There is also a need for us to maintain a positive view of ourselves and the people we work with. Any institution or company can be likened to a body. The body has several parts. All of these parts play an integral role, even the smallest of them. And just like the body, a company or an institution we belong to or work for is made up of several individuals who play significant roles. And whether we would agree to this or we won’t, we need each other. The company’s survival and its chances for obtaining its goals depend much not just on a few individuals, but on each of its member.

Each one needs to contribute something good; each one must be viewed as significant. One’s success is the success of all members. One’s defeat is the failure of all members too. Unless we learn to accept this fact, camaraderie among colleagues will always be in danger.

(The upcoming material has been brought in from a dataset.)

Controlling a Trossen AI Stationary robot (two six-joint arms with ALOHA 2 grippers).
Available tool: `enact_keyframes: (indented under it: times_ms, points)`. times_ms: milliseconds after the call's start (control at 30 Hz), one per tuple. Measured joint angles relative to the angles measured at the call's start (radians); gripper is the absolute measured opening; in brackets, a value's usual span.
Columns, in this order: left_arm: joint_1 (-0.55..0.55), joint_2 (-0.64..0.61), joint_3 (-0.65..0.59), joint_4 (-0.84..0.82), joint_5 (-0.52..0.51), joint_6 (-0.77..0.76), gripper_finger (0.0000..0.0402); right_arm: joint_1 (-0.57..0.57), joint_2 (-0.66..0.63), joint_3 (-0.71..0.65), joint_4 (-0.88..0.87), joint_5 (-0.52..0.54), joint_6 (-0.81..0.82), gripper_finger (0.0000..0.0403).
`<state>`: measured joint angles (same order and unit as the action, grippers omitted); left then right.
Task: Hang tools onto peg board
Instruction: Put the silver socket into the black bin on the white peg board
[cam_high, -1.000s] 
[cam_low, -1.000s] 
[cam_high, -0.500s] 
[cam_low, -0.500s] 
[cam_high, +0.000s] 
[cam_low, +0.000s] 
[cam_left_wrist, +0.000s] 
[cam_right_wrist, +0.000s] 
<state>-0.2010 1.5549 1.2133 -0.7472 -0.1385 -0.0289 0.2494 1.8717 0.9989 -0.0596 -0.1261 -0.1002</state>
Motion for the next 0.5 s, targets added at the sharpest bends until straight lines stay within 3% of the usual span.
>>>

I believe that most of the ethical standards set by a certain company are not just meant to be written on a manual or memorandum. They actually remind us of the basic values we first learned at home under the supervision of our first mentors, our parents. Our parents surely wouldn’t want to see us pulling one person down, saying and spreading injurious words about him so we can be noticed and loved. Our parents would surely throw us a scrutinizing look with their arms crossed if they had known we had tried to mar someone’s reputation just to improve our own. Our parents would have surely expected us to do better than that.

Ethical standards don’t actually encourage establishing selfish pursuits and hurtful schemes. Ethical standards are supposed to inspire us to cultivate love for the company we are working for and the people we are working with. I believe that is something we should always bear in mind. This will not only eliminate unprincipled behaviors in the workplace but will also enable each one of us to maintain his peace and sanity.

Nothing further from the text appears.